§ **RECORDS FOR THE TASK**

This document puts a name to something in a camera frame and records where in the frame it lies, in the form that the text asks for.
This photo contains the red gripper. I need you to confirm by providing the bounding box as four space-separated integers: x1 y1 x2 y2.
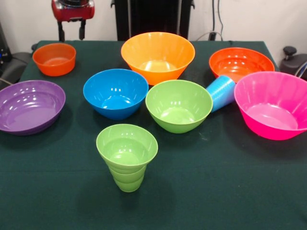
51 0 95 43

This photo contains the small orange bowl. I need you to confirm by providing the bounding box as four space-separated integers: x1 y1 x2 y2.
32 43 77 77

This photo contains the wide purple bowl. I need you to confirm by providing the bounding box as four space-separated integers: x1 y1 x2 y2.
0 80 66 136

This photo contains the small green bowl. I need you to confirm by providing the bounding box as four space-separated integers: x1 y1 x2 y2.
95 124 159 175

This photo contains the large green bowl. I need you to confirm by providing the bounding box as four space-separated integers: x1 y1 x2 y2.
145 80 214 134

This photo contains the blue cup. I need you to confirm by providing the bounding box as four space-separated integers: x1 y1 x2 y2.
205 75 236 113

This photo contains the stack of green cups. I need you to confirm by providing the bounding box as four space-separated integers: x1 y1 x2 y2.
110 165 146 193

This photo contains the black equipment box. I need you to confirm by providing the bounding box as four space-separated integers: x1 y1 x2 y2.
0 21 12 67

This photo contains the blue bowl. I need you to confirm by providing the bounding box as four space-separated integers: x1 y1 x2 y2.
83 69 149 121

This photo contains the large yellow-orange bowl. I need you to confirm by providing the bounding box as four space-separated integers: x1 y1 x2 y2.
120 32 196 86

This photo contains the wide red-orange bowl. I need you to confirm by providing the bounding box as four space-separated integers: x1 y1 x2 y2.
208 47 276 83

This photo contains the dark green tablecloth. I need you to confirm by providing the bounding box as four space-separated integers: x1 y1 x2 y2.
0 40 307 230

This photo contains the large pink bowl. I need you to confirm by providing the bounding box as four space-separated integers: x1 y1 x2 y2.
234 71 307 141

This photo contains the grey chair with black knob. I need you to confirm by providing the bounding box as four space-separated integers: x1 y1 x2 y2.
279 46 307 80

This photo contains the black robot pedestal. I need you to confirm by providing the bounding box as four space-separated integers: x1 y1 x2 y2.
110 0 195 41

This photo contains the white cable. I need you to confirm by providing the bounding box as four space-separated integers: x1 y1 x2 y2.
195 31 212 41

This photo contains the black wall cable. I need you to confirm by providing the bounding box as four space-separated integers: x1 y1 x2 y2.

§ **ASSIGNMENT**
Give an exact copy of the data, and omit any pictures it holds.

§ **WRITTEN RESPONSE**
This document puts a name to something in a camera frame and records where in the frame it lies, in the form that the text asks for.
This photo contains the red gripper. I need you to confirm by providing the bounding box as four space-separated integers: x1 y1 x2 y2.
51 0 95 43

This photo contains the small orange bowl. I need you to confirm by providing the bounding box as four space-separated integers: x1 y1 x2 y2.
32 43 77 77

This photo contains the wide purple bowl. I need you to confirm by providing the bounding box as four space-separated integers: x1 y1 x2 y2.
0 80 66 136

This photo contains the small green bowl. I need you to confirm by providing the bounding box as four space-separated integers: x1 y1 x2 y2.
95 124 159 175

This photo contains the large green bowl. I need you to confirm by providing the bounding box as four space-separated integers: x1 y1 x2 y2.
145 80 214 134

This photo contains the blue cup. I need you to confirm by providing the bounding box as four space-separated integers: x1 y1 x2 y2.
205 75 236 113

This photo contains the stack of green cups. I need you to confirm by providing the bounding box as four space-separated integers: x1 y1 x2 y2.
110 165 146 193

This photo contains the black equipment box. I need you to confirm by providing the bounding box as four space-separated integers: x1 y1 x2 y2.
0 21 12 67

This photo contains the blue bowl. I need you to confirm by providing the bounding box as four space-separated integers: x1 y1 x2 y2.
83 69 149 121

This photo contains the large yellow-orange bowl. I need you to confirm by providing the bounding box as four space-separated integers: x1 y1 x2 y2.
120 32 196 86

This photo contains the wide red-orange bowl. I need you to confirm by providing the bounding box as four space-separated integers: x1 y1 x2 y2.
208 47 276 83

This photo contains the dark green tablecloth. I need you to confirm by providing the bounding box as four space-separated integers: x1 y1 x2 y2.
0 40 307 230

This photo contains the large pink bowl. I need you to confirm by providing the bounding box as four space-separated integers: x1 y1 x2 y2.
234 71 307 141

This photo contains the grey chair with black knob. I need you to confirm by providing the bounding box as four space-separated integers: x1 y1 x2 y2.
279 46 307 80

This photo contains the black robot pedestal. I need you to confirm by providing the bounding box as four space-separated integers: x1 y1 x2 y2.
110 0 195 41

This photo contains the white cable. I need you to confirm by providing the bounding box as four space-separated integers: x1 y1 x2 y2.
195 31 212 41

This photo contains the black wall cable. I need you to confirm by providing the bounding box as four space-separated integers: x1 y1 x2 y2.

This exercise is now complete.